Specialist finance needs specialists
It is generally accepted that when it comes to property finance, anything outside of your vanilla residential mortgages is deemed as specialist. I guess this is because there are more moving parts, is slightly less criteria led and slightly less off the shelf. This is also fair to say for bridging and development finance.
However, there are some lenders in the bridging market who are fairly criteria driven, you could argue “tick box”, but this gives them the license to lend at market leading rates and be selective about the deals they wish to fund. Their margins are likely the smallest, so that’s their prerogative. Then there are the lenders at the other end of the spectrum which lend at much higher rates but are a lot more flexible and seemingly laissez faire about their approach to risk– seems straight forward, right?
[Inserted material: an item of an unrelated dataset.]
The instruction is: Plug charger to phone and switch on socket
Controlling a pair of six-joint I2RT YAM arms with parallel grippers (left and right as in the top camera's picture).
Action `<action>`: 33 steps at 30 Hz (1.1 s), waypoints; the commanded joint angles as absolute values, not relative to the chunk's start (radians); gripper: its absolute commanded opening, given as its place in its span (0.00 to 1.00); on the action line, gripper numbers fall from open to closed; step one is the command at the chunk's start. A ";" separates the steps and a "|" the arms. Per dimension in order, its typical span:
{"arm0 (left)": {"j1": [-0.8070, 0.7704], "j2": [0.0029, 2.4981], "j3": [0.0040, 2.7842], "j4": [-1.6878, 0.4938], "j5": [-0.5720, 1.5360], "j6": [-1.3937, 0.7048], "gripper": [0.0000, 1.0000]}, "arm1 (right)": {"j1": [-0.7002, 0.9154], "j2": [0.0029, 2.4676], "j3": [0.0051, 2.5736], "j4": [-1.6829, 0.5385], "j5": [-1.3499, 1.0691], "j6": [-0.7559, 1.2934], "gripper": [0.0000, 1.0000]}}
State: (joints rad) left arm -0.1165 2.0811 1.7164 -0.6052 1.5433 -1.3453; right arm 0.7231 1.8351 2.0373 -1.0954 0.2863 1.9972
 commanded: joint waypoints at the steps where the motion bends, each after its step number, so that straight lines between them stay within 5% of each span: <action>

That being said, some lenders are more rigid than even their low rates give them license to be, and some lenders are far pricier than their product offering should indicate. The art in broking currently, is understanding which lenders are offering low rates but can be flexible on certain criteria you know you may need them to take a view on, and which lenders will definitely do a deal, but you are adding extra cost to the client’s bill when you could go somewhere cheaper. You can see, things are getting a bit more complicated.
Now add to the mix that given the current rollercoaster ride of the UK economy, but specifically swap rates and subsequently, interest rates which are the topic here, this means criteria, risk appetite and costs are always changing across the market. It’s a lot to keep up with!
This is where clients need brokers to be savvier than ever and trust that they will pair them with a lender which best suits their requirements. Well priced lenders and fast lenders don’t have to be mutually exclusive, yet well priced lenders, fast lenders and flexible lenders may not all come in one package (depending on the level of flexibility required).
An experienced broker can help borrowers find the right lender for their specific needs. A riskier deal will generally come with a higher price, and I don’t think there has traditionally been much argument about that. However, the cost needs to reflect the risk.
A client may save money up front by seeking out a broker who will do the deal for as cheaply as physically possible for their advice, yet if their advice takes the client to a lender who isn’t best suited for them, they will lose out in the long run by paying more than they needed to. Are brokers pricing correctly?
That’s for individuals to decide. There is (and always has been) a big debate about brokers charging fees and whilst there is some truth to the phrase “you get what you pay for” that doesn’t mean clients should be overcharged.
Good brokers are not only able to pair customers with the best lender for their deal, but also clearly explain to them why they have done so and confidently justify their charges. With Consumer Duty just around the corner, fair pricing and full justification of lender selection will come under greater scrutiny than ever on regulated deals.
Various surveys seem to suggest some brokers are more ready for that than others but those who feel they are already doing right by their customers shouldn’t have anything to fear.